8-bit character arrays and strings do not get hit with network byte order issues. Since each individual char in the array is already in order with itself and sequenced with the next char byte in the array... It's the short, ints, and longs that get impacted.
Also, it's not the send and recv calls that do any byte swapping. Byte swapping is related to how the processor lays out integers in memory:
To understand byte order issues, consider the following code on an Intel chip:
// code that demonstrates how integer values are laid out in memory
int msg = 0x01020304;
char* buffer = (char*)&msg;
for (int x = 0; x < 4; x++)
printf("%d %d %d %d\n", buffer[0], buffer[1], buffer[2], buffer[3]);
The result that gets printed out is:
4 3 2 1
What this shows is that x86 processors order the bytes of memory of integers in the opposite order you might expect. The least significant byte or an integer is sequenced first in memory. This is Little Endian.

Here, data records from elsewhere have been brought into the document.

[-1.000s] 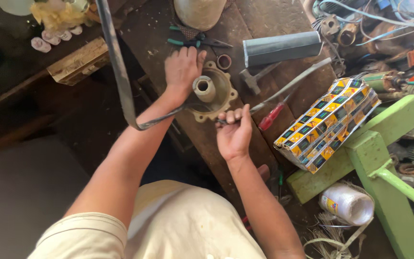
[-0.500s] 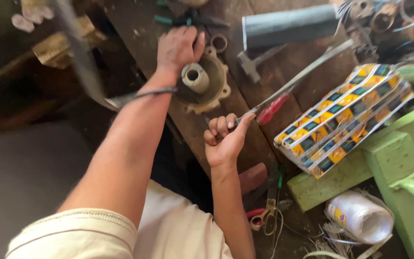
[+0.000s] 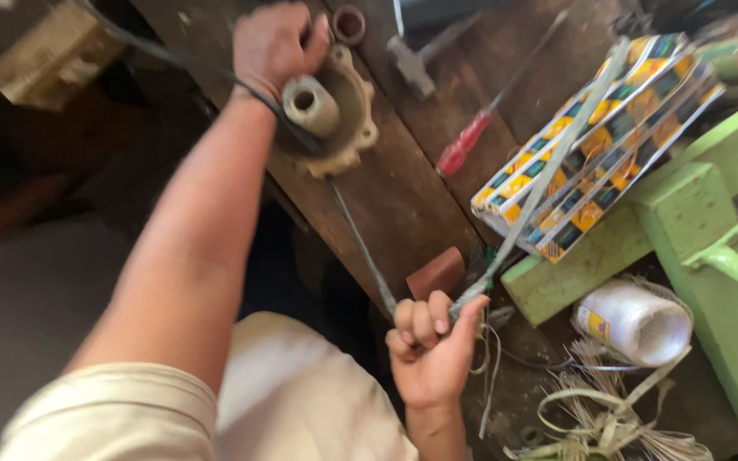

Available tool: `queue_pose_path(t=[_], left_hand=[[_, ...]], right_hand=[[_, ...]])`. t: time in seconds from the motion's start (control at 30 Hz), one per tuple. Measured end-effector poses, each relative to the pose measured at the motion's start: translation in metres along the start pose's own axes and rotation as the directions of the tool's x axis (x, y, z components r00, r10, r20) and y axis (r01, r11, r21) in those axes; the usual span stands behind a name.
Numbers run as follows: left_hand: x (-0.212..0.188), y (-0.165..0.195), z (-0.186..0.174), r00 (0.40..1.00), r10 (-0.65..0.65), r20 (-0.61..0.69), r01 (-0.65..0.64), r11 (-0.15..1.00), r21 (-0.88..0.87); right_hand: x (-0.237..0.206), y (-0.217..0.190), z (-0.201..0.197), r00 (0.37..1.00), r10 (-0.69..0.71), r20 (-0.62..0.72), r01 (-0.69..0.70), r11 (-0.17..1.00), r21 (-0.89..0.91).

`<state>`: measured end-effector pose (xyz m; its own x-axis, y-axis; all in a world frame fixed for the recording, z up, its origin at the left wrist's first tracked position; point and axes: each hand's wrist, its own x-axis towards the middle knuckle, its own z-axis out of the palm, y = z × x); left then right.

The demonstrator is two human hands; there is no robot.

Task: The person handles a cylindrical electrical component, pulling and arranging white wires inside it. They then pick up a metal housing, insert a black cable through it, and manipulate the cable and housing together on the workbench.

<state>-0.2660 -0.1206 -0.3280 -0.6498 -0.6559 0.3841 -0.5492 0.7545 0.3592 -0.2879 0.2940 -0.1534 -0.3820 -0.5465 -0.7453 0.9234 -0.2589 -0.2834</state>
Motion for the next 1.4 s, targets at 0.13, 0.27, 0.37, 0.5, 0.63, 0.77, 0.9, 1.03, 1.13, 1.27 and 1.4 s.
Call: queue_pose_path(t=[0.13, 0.27, 0.37, 0.5, 0.63, 0.77, 0.9, 1.03, 1.13, 1.27, 1.4], left_hand=[[0.001, 0.008, -0.008, 0.982, 0.082, -0.169, -0.072, 0.995, 0.069], [0.000, 0.020, -0.022, 0.997, 0.037, -0.065, -0.032, 0.997, 0.076], [-0.004, 0.022, -0.034, 0.995, 0.025, -0.101, -0.022, 0.999, 0.035], [-0.006, 0.024, -0.040, 0.997, 0.001, -0.076, 0.000, 1.000, 0.013], [-0.001, 0.021, -0.039, 0.998, -0.025, -0.050, 0.025, 1.000, -0.005], [0.008, -0.013, -0.057, 1.000, 0.010, -0.010, -0.010, 1.000, -0.019], [0.006, -0.062, -0.093, 0.995, -0.035, -0.090, 0.044, 0.993, 0.109], [-0.001, -0.070, -0.101, 0.946, -0.021, -0.323, 0.168, 0.885, 0.434], [0.000, -0.071, -0.096, 0.977, -0.108, -0.185, 0.171, 0.913, 0.370], [0.002, -0.076, -0.091, 0.984, -0.129, -0.121, 0.153, 0.962, 0.224], [-0.006, -0.055, -0.081, 0.993, -0.061, -0.105, 0.083, 0.973, 0.217]], right_hand=[[0.017, -0.006, -0.003, 0.968, -0.107, 0.227, 0.139, 0.981, -0.132], [0.012, -0.004, 0.001, 0.569, -0.743, 0.353, 0.451, -0.077, -0.889], [0.011, 0.015, 0.020, 0.295, -0.587, 0.754, 0.364, -0.661, -0.656], [0.081, 0.051, 0.068, 0.519, -0.360, 0.775, 0.394, -0.704, -0.591], [0.127, 0.079, 0.088, 0.731, -0.283, 0.620, 0.303, -0.680, -0.668], [0.133, 0.108, 0.107, 0.879, -0.170, 0.446, 0.260, -0.613, -0.746], [0.158, 0.133, 0.142, 0.879, -0.069, 0.472, 0.345, -0.592, -0.729], [0.172, 0.127, 0.152, 0.901, -0.006, 0.433, 0.352, -0.571, -0.741], [0.156, 0.128, 0.146, 0.874, -0.022, 0.486, 0.380, -0.593, -0.710], [0.138, 0.138, 0.146, 0.828, -0.073, 0.556, 0.439, -0.533, -0.724], [0.122, 0.125, 0.124, 0.802, -0.134, 0.582, 0.483, -0.428, -0.764]])
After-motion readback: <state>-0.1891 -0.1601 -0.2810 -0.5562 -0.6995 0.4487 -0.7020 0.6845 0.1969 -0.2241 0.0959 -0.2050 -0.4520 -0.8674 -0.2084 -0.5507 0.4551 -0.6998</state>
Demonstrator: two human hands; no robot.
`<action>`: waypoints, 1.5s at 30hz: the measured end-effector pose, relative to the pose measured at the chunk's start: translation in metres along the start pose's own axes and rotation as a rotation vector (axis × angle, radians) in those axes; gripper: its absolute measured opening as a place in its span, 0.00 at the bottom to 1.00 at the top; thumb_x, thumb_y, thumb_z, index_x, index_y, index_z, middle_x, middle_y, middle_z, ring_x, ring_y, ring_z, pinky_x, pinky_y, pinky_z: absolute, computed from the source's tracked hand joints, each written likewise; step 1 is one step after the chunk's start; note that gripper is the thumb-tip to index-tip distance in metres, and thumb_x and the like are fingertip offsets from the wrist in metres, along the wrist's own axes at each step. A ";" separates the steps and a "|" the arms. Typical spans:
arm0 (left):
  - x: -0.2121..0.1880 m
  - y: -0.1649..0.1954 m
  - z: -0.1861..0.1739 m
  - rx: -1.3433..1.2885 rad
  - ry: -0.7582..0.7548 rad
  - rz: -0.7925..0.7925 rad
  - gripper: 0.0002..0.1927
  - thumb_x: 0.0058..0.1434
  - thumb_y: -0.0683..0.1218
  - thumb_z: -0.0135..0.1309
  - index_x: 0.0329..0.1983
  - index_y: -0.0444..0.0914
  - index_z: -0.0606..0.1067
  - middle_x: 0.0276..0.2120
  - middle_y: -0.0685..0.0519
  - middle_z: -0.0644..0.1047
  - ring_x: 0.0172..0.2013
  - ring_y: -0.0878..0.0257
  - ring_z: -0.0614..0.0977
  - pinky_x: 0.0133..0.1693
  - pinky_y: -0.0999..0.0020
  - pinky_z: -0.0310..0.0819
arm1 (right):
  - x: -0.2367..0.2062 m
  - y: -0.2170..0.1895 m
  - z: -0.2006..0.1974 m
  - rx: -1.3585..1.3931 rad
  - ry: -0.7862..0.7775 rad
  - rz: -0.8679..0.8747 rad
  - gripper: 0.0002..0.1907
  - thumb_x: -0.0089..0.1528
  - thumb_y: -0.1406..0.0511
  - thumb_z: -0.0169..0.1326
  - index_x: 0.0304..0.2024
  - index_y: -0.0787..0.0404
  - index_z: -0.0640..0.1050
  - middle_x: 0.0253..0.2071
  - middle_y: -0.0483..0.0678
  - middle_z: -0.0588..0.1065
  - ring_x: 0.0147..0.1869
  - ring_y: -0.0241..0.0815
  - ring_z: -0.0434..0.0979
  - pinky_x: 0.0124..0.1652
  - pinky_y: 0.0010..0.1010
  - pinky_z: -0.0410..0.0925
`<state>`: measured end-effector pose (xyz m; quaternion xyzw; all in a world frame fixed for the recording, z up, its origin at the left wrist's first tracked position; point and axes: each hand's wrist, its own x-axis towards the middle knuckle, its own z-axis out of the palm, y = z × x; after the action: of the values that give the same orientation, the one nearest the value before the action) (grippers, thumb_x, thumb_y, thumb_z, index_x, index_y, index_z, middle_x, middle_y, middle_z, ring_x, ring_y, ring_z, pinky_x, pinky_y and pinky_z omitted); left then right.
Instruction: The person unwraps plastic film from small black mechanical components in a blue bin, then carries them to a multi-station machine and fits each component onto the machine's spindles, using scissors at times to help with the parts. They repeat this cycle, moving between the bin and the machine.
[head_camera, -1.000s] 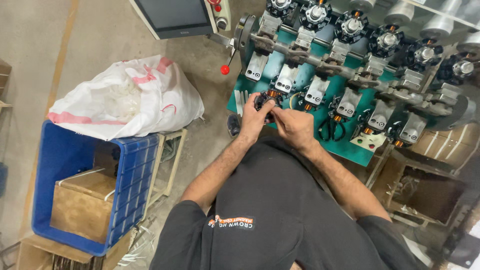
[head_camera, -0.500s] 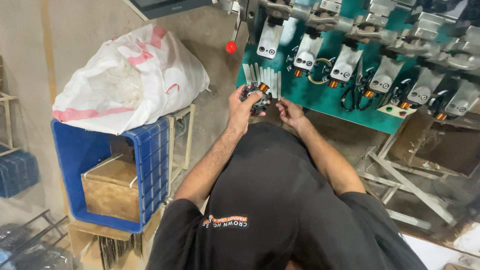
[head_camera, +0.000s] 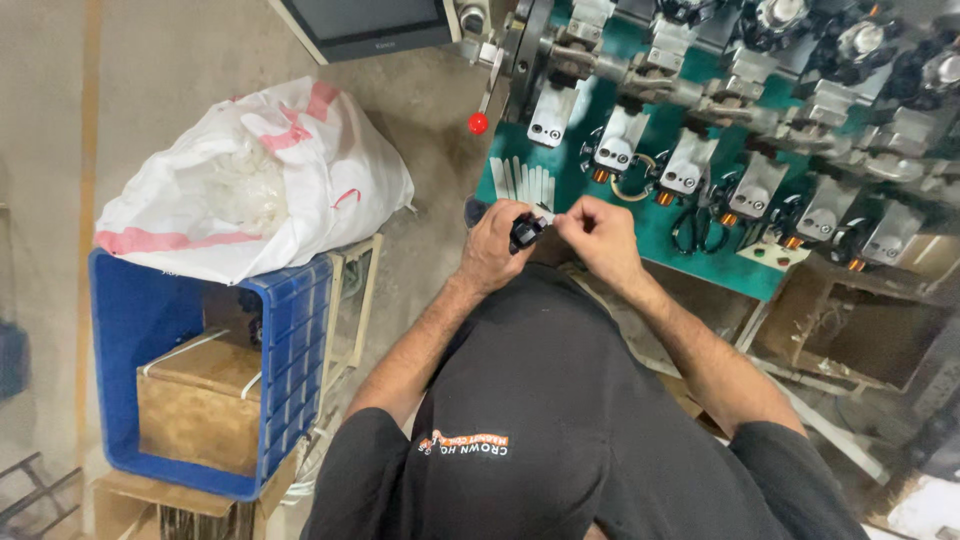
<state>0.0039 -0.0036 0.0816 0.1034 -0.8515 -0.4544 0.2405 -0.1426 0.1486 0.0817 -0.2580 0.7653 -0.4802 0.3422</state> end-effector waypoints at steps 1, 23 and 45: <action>0.004 0.003 0.002 -0.037 0.032 -0.034 0.26 0.56 0.36 0.63 0.57 0.36 0.69 0.47 0.44 0.76 0.48 0.48 0.79 0.51 0.57 0.75 | -0.007 -0.004 -0.006 0.041 -0.023 -0.003 0.11 0.66 0.67 0.60 0.31 0.67 0.77 0.23 0.42 0.71 0.27 0.26 0.63 0.26 0.21 0.59; 0.061 0.028 0.025 -0.959 -0.546 -0.434 0.35 0.57 0.35 0.63 0.68 0.38 0.68 0.44 0.54 0.78 0.48 0.66 0.79 0.51 0.67 0.75 | -0.041 -0.031 -0.097 -0.053 -0.043 -0.497 0.16 0.55 0.69 0.68 0.44 0.64 0.79 0.38 0.47 0.74 0.32 0.31 0.74 0.30 0.23 0.68; 0.130 -0.050 0.139 -0.599 -0.037 -0.578 0.25 0.76 0.58 0.40 0.54 0.34 0.76 0.40 0.54 0.80 0.41 0.68 0.76 0.47 0.70 0.73 | 0.063 0.011 0.002 0.793 0.684 0.270 0.34 0.72 0.43 0.35 0.34 0.65 0.74 0.19 0.44 0.69 0.16 0.34 0.68 0.15 0.25 0.60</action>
<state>-0.1806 0.0177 0.0162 0.2555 -0.6217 -0.7326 0.1073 -0.1815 0.1060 0.0536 0.1626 0.6195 -0.7405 0.2033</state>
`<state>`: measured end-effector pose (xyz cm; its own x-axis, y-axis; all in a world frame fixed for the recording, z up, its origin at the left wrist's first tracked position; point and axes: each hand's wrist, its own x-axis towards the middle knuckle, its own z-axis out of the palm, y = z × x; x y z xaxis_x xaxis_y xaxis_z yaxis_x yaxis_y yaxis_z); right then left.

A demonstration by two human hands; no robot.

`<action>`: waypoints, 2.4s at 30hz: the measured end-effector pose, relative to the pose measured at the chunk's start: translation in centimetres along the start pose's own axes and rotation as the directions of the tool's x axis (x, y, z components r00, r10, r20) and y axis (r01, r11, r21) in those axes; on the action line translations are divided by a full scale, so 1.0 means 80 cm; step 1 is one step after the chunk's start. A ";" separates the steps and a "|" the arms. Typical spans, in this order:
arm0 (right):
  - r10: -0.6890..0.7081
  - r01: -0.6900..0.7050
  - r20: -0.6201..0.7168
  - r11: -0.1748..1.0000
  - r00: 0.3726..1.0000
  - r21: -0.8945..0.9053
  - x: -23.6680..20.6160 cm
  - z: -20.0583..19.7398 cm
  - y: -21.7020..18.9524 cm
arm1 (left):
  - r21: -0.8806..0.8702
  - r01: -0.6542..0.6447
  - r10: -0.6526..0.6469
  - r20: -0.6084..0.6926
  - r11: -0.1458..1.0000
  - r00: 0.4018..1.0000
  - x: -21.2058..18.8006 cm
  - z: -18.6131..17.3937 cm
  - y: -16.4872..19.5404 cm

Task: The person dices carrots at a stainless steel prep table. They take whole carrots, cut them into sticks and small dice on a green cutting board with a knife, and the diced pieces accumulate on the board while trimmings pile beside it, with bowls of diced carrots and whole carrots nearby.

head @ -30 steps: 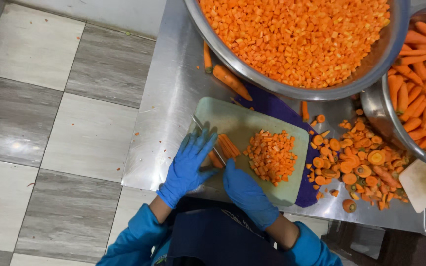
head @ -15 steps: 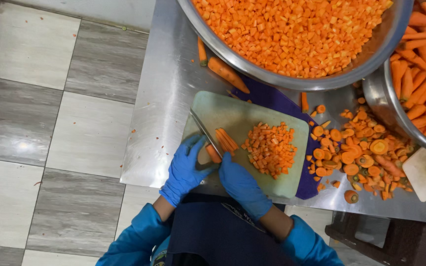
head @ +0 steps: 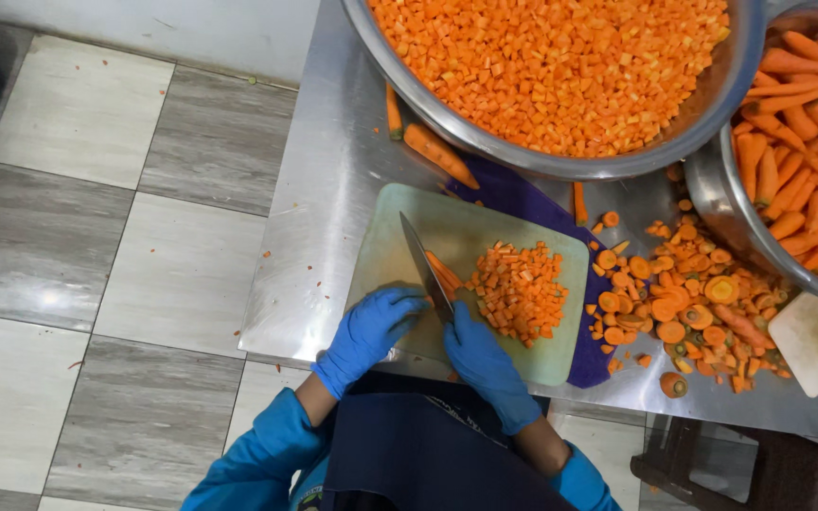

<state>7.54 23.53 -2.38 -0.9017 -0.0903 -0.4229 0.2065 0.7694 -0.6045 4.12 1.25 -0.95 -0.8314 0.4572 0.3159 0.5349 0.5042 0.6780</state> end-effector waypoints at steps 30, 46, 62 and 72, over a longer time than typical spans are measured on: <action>-0.337 0.326 -0.018 0.923 0.941 -0.206 -0.042 0.034 0.043 | -0.759 0.330 -0.660 -0.169 0.561 0.733 -0.024 0.060 0.005; -0.515 0.469 0.045 0.736 0.856 -0.488 -0.058 -0.007 -0.002 | -0.673 0.455 -0.683 -0.103 0.583 0.723 -0.020 0.060 0.006; -0.411 0.394 -0.045 0.896 0.911 -0.205 -0.021 0.021 0.008 | -0.650 0.482 -0.674 -0.063 0.587 0.736 -0.025 0.065 -0.005; -0.410 0.366 -0.140 0.894 0.901 -0.259 -0.010 0.063 -0.007 | -0.559 0.370 -0.519 -0.131 0.742 0.845 -0.025 0.022 0.011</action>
<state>10.08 20.00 -5.07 -0.9504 -0.3085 -0.0390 -0.2442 0.8182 -0.5206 6.50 2.08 -2.12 -0.9996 0.0285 0.0018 0.0056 0.1335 0.9910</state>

On a Sparc chip such as old a Sun workstation, that same code prints out:
1 2 3 4
This is Big Endian.
It's only when you write out data to disk or network that the Endianness of the memory sequence matters. As soon as another computer reads the byte sequence written out by another computer, then the CPU reading the integer will interpret it based on it's own endianness.
Endianness typically matters on when writing integers to file or streaming to network. Without a conversion by the application developer, the raw buffer passed to send() gets transmitted exactly as the processor lays the bytes out in memory. See htonl and friends for more details on converting integers and shorts to and from Big Endian (aka Network byte order).